The morning bingo had woken Michael up – it did so every couple of days at this time. The repetition, the questions, the sheer suicide-inducing tedium of the announcer’s voice, all of it was more effective than any alarm. It drilled into his skull. The day was cold and the air smelt of ash.
He dropped his cigarette down onto the cement and flattened it with his foot, exhaling deeply and then coughing.
‘Queen Bee. Under the tree. Lucky three.’
He went inside the caravan for a few minutes and emerged dressed for his work: the same vest, but with a checked shirt over it, a faded, thick blue-black. He locked the door and walked onward, putting as much distance between himself and the bingo as possible.

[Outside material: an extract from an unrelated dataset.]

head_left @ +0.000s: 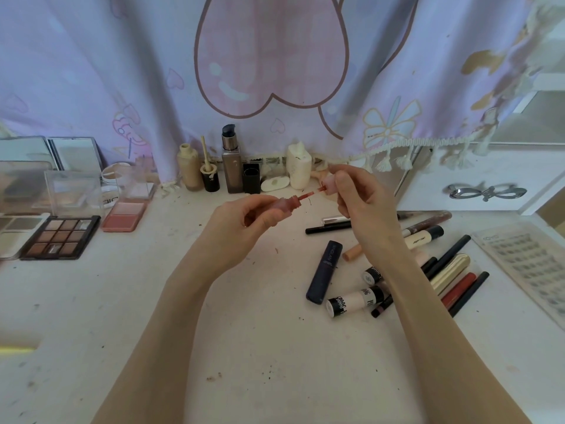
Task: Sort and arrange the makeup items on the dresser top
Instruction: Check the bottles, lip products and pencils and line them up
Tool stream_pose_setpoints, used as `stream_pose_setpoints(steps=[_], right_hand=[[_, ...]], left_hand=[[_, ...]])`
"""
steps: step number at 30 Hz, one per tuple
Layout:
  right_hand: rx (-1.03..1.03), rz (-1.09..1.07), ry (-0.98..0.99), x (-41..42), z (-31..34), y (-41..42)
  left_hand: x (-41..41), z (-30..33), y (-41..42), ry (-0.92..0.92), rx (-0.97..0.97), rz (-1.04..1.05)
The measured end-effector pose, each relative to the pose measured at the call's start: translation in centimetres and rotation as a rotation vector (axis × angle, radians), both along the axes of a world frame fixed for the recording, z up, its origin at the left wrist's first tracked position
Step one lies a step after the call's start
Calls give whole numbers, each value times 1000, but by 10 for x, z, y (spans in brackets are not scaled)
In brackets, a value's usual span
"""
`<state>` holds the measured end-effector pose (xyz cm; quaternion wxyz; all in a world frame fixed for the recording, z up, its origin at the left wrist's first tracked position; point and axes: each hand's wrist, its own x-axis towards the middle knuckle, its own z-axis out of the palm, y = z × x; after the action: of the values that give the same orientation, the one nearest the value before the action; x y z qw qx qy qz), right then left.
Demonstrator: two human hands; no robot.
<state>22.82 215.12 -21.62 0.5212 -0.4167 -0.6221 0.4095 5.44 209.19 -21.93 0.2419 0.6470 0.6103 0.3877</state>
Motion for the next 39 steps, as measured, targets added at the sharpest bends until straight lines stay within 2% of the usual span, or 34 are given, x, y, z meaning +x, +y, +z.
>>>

He’d left Annie at Joe’s Tyres, had given the eponymous Joe some money each day to make sure she was OK.
It wouldn’t bother Joe, of course, but a favour was a favour.
His friend had a whole patch of land right outside his garage, you see, beneath the looming towers all around; it was just perfect, far better than tethering Annie to the caravan like he’d used to do. And truth be told, the customers kind of liked it. Joe too. Trotting around as they waited for their cars to be repaired. Coming to the fence for treats.
There was something about a horse.
People loved her, and they loved Michael for the access he granted. Business wasn’t that busy this time of year, but they still got the odd kid wanting to travel along the beachfront in their little carriage. Teenagers used the horse, too – some of them would pre-book a ride at night, an Annie-drawn date in the dark. It was the highlight of their young lives, everything else surely a disappointment.
In the summer, well, his business did gangbusters. They were a team.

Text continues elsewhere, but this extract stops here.